> [Input data]
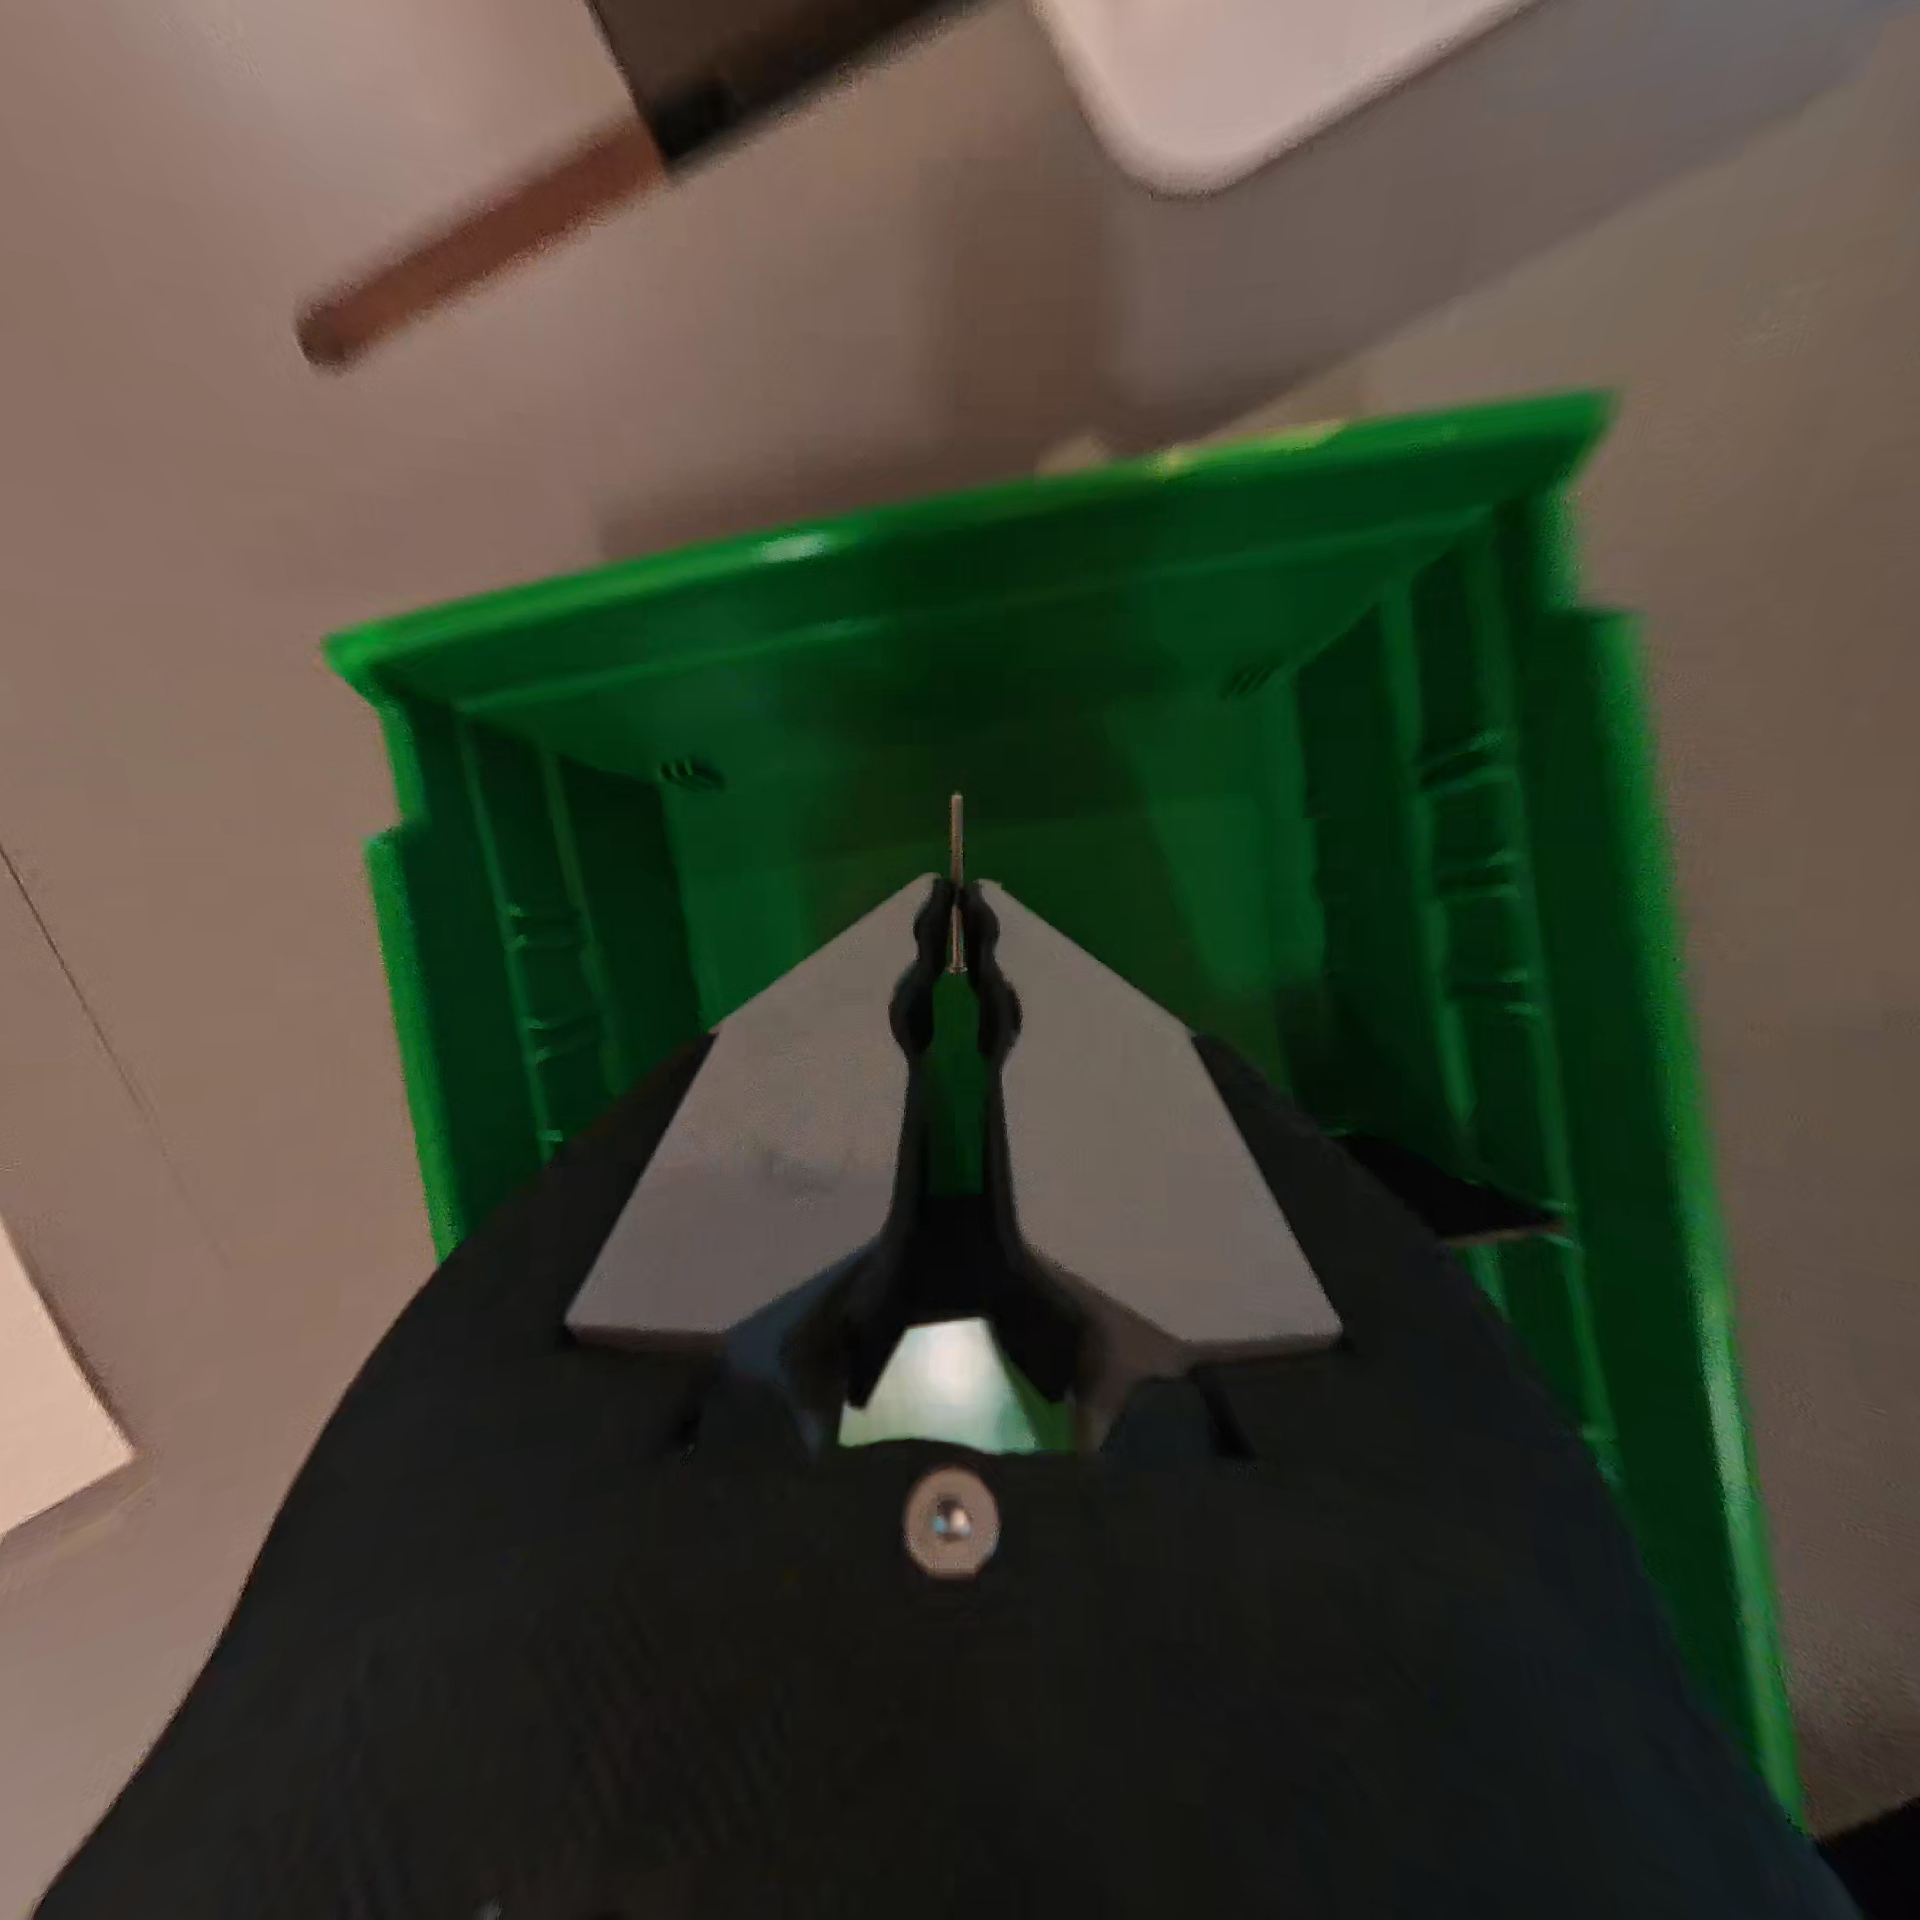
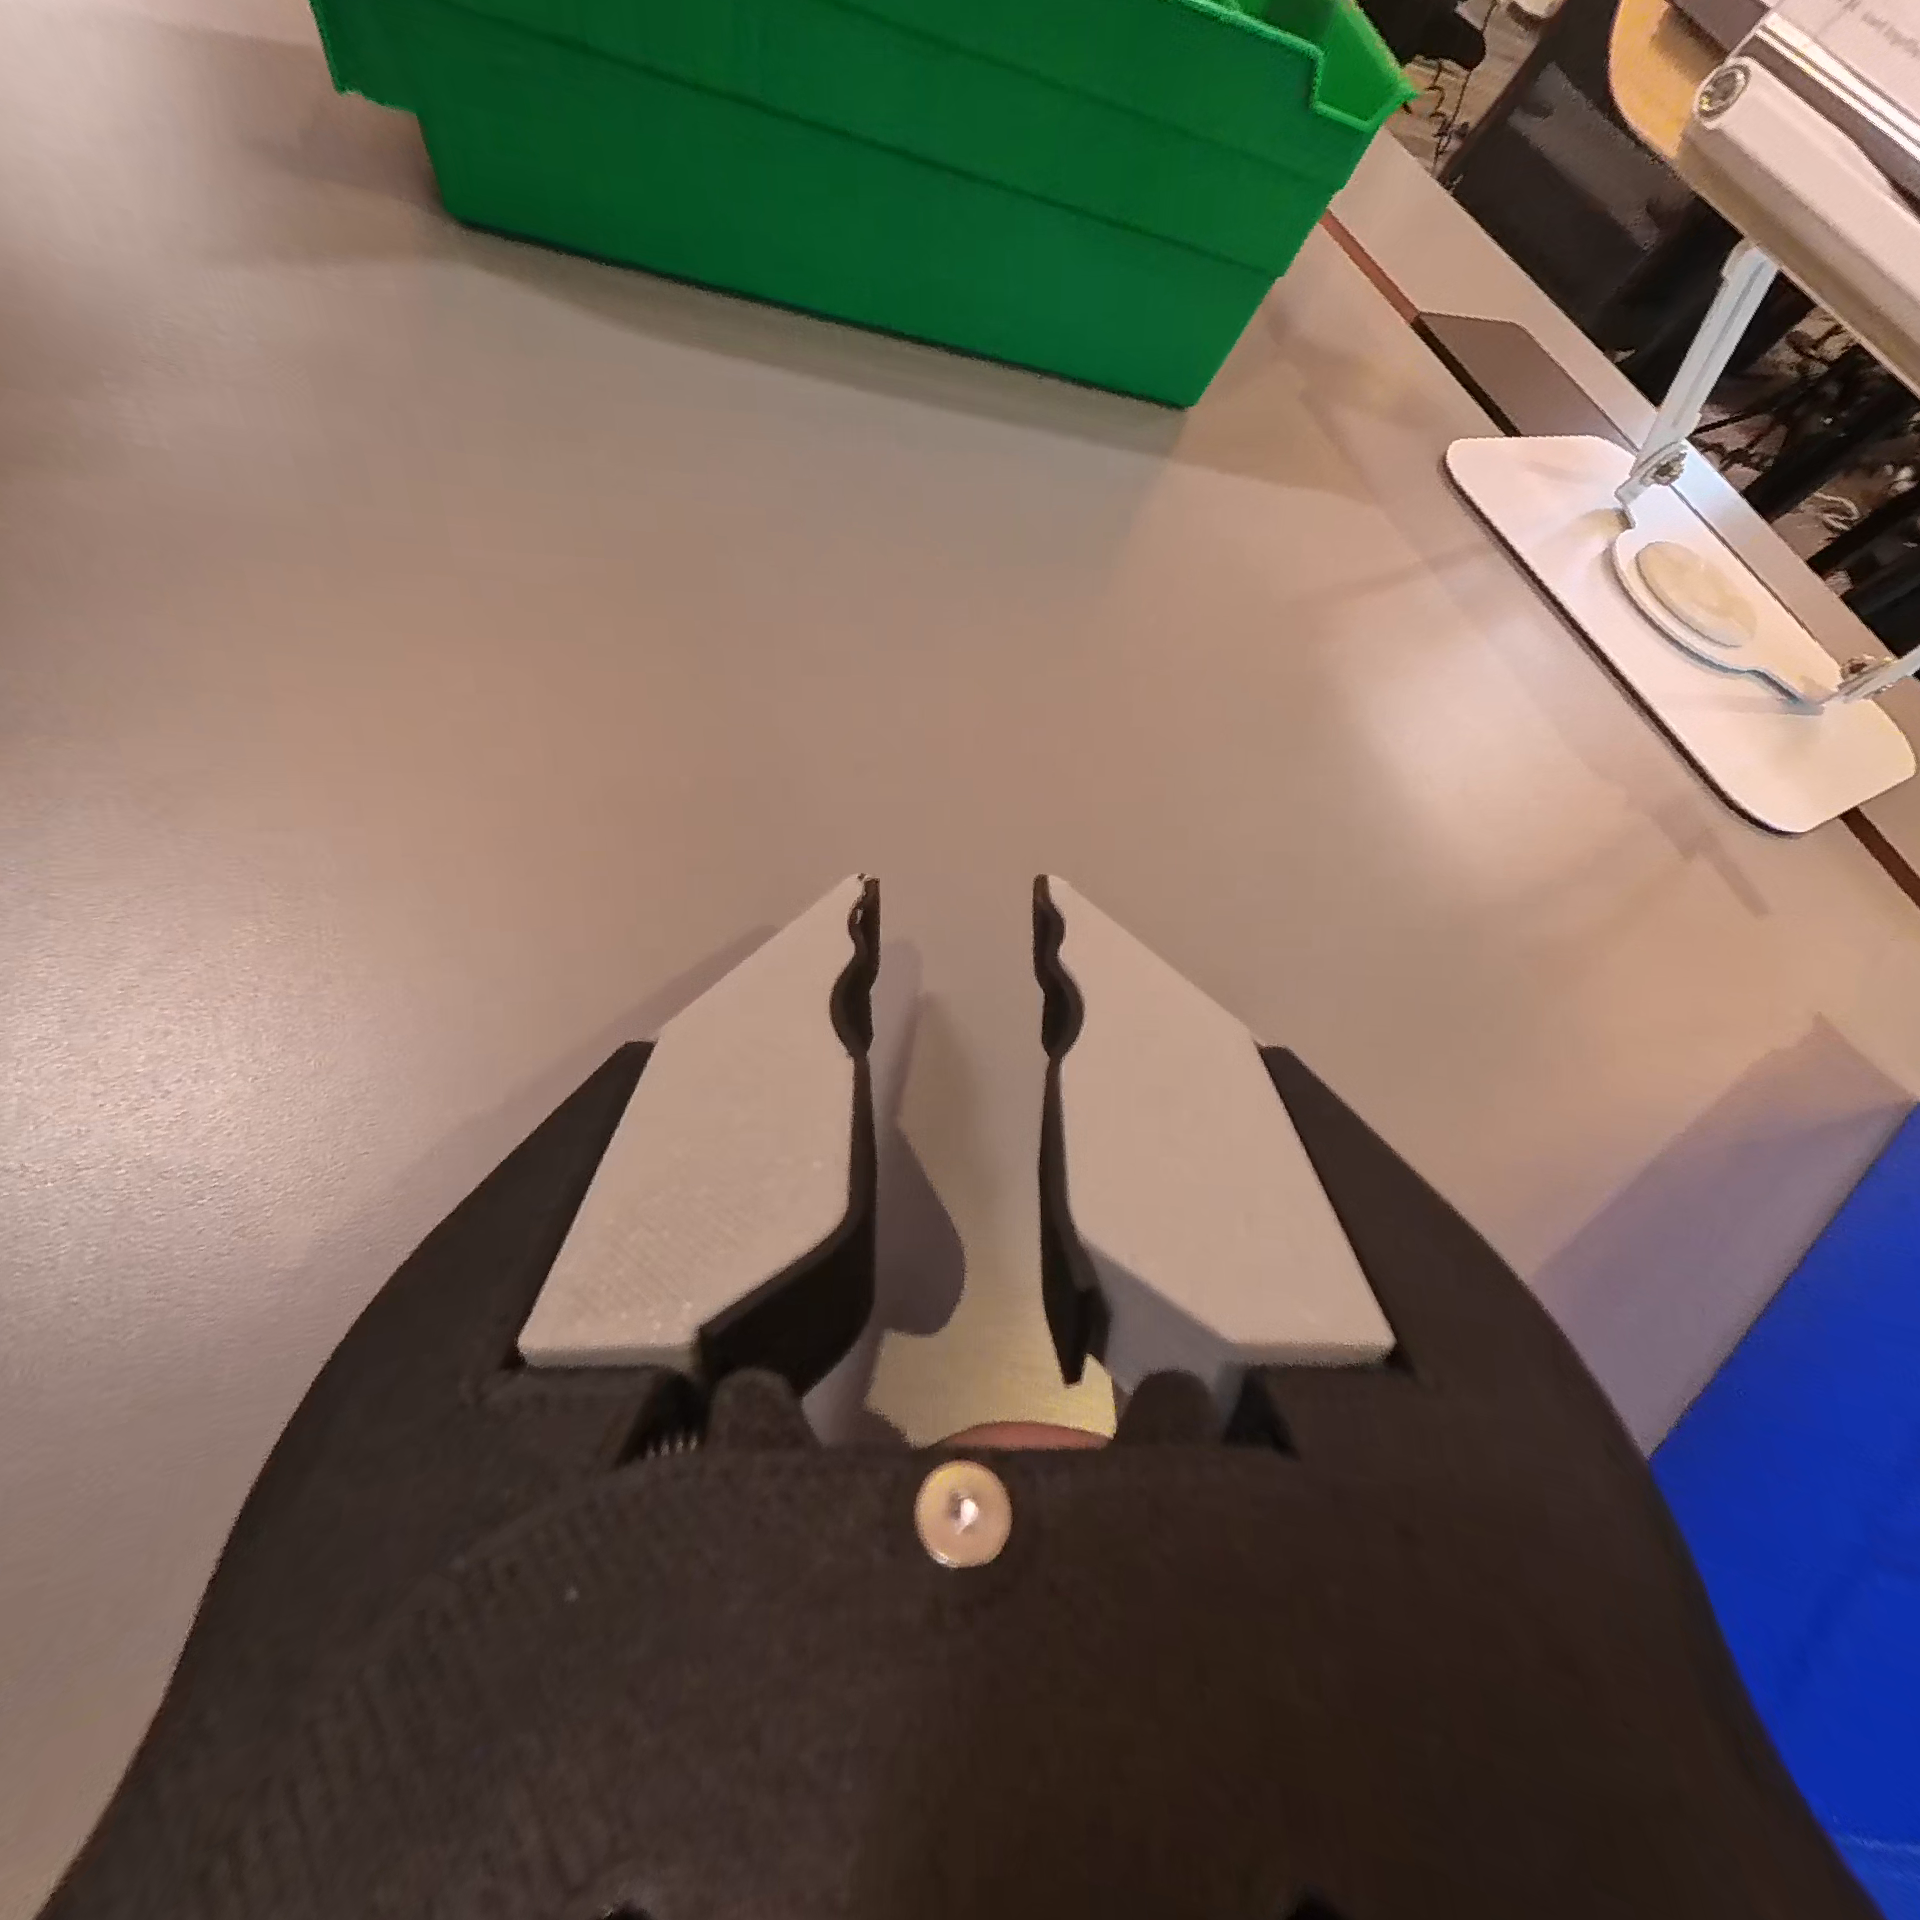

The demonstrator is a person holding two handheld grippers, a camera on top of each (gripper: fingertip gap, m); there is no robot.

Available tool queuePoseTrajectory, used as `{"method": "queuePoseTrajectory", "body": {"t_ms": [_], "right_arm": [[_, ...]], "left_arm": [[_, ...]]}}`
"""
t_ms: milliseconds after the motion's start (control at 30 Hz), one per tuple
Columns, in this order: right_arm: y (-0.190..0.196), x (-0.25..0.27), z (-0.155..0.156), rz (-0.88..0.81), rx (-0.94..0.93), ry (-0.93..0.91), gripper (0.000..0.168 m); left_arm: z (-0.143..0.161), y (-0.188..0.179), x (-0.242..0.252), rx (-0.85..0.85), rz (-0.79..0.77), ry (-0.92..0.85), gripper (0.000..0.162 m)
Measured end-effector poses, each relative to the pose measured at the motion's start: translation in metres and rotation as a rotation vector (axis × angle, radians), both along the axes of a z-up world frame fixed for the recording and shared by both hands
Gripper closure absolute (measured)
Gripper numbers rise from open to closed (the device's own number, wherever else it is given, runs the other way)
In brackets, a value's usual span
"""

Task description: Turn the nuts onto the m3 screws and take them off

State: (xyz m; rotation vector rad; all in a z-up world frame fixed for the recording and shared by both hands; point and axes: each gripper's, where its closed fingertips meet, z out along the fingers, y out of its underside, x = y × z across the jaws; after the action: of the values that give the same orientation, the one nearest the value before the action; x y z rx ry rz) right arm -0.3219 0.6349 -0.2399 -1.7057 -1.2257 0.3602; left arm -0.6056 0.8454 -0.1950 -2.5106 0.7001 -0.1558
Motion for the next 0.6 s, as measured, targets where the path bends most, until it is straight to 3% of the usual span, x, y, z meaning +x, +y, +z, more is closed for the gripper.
{"method": "queuePoseTrajectory", "body": {"t_ms": [133, 267, 367, 600], "right_arm": [[0.003, 0.003, 0.008, -0.017, 0.003, 0.042, 0.142], [0.007, 0.008, 0.018, -0.035, -0.010, 0.113, 0.142], [0.005, 0.009, 0.032, -0.015, -0.021, 0.208, 0.141], [-0.001, 0.018, 0.069, 0.066, -0.111, 0.504, 0.142]], "left_arm": [[0.071, -0.024, 0.040, 0.233, -0.079, -0.257, 0.161], [0.119, -0.088, 0.111, 0.362, -0.278, -0.459, 0.161], [0.116, -0.140, 0.173, 0.372, -0.444, -0.560, 0.161], [0.055, -0.204, 0.270, 0.477, -0.664, -0.781, 0.161]]}}
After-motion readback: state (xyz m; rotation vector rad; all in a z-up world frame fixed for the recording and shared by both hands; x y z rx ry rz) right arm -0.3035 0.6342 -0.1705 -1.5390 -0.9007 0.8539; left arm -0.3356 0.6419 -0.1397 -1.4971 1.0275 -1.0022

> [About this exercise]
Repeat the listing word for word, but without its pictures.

> [Response area]
The demonstrator is a person holding two handheld grippers, a camera on top of each (gripper: fingertip gap, m); there is no robot.

Available tool queuePoseTrajectory, used as `{"method": "queuePoseTrajectory", "body": {"t_ms": [_], "right_arm": [[_, ...]], "left_arm": [[_, ...]]}}`
"""
t_ms: milliseconds after the motion's start (control at 30 Hz), one per tuple
Columns, in this order: right_arm: y (-0.190..0.196), x (-0.25..0.27), z (-0.155..0.156), rz (-0.88..0.81), rx (-0.94..0.93), ry (-0.93..0.91), gripper (0.000..0.168 m); left_arm: z (-0.143..0.161), y (-0.188..0.179), x (-0.242..0.252), rx (-0.85..0.85), rz (-0.79..0.77), ry (-0.92..0.85), gripper (0.000..0.162 m)
Measured end-effector poses, each relative to the pose measured at the motion's start: translation in metres and rotation as a rotation vector (axis × angle, radians), both along the axes of a z-up world frame fixed for the recording and shared by both hands
Gripper closure absolute (measured)
Gripper numbers rise from open to closed (the device's own number, wherever else it is given, runs the other way)
In brackets, a value's usual span
"""

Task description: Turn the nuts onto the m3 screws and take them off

State: (xyz m; rotation vector rad; all in a z-up world frame fixed for the recording and shared by both hands; point and axes: each gripper's, where its closed fingertips meet, z out along the fingers, y out of its underside, x = y × z across the jaws; after the action: of the values that give the same orientation, the one nearest the value before the action; x y z rx ry rz) right arm -0.3219 0.6349 -0.2399 -1.7057 -1.2257 0.3602; left arm -0.6056 0.8454 -0.1950 -2.5106 0.7001 -0.1558
Motion for the next 0.6 s, as measured, targets where the path bends most, until it is straight to 3% of the usual span, x, y, z meaning +x, +y, +z, more is closed for the gripper.
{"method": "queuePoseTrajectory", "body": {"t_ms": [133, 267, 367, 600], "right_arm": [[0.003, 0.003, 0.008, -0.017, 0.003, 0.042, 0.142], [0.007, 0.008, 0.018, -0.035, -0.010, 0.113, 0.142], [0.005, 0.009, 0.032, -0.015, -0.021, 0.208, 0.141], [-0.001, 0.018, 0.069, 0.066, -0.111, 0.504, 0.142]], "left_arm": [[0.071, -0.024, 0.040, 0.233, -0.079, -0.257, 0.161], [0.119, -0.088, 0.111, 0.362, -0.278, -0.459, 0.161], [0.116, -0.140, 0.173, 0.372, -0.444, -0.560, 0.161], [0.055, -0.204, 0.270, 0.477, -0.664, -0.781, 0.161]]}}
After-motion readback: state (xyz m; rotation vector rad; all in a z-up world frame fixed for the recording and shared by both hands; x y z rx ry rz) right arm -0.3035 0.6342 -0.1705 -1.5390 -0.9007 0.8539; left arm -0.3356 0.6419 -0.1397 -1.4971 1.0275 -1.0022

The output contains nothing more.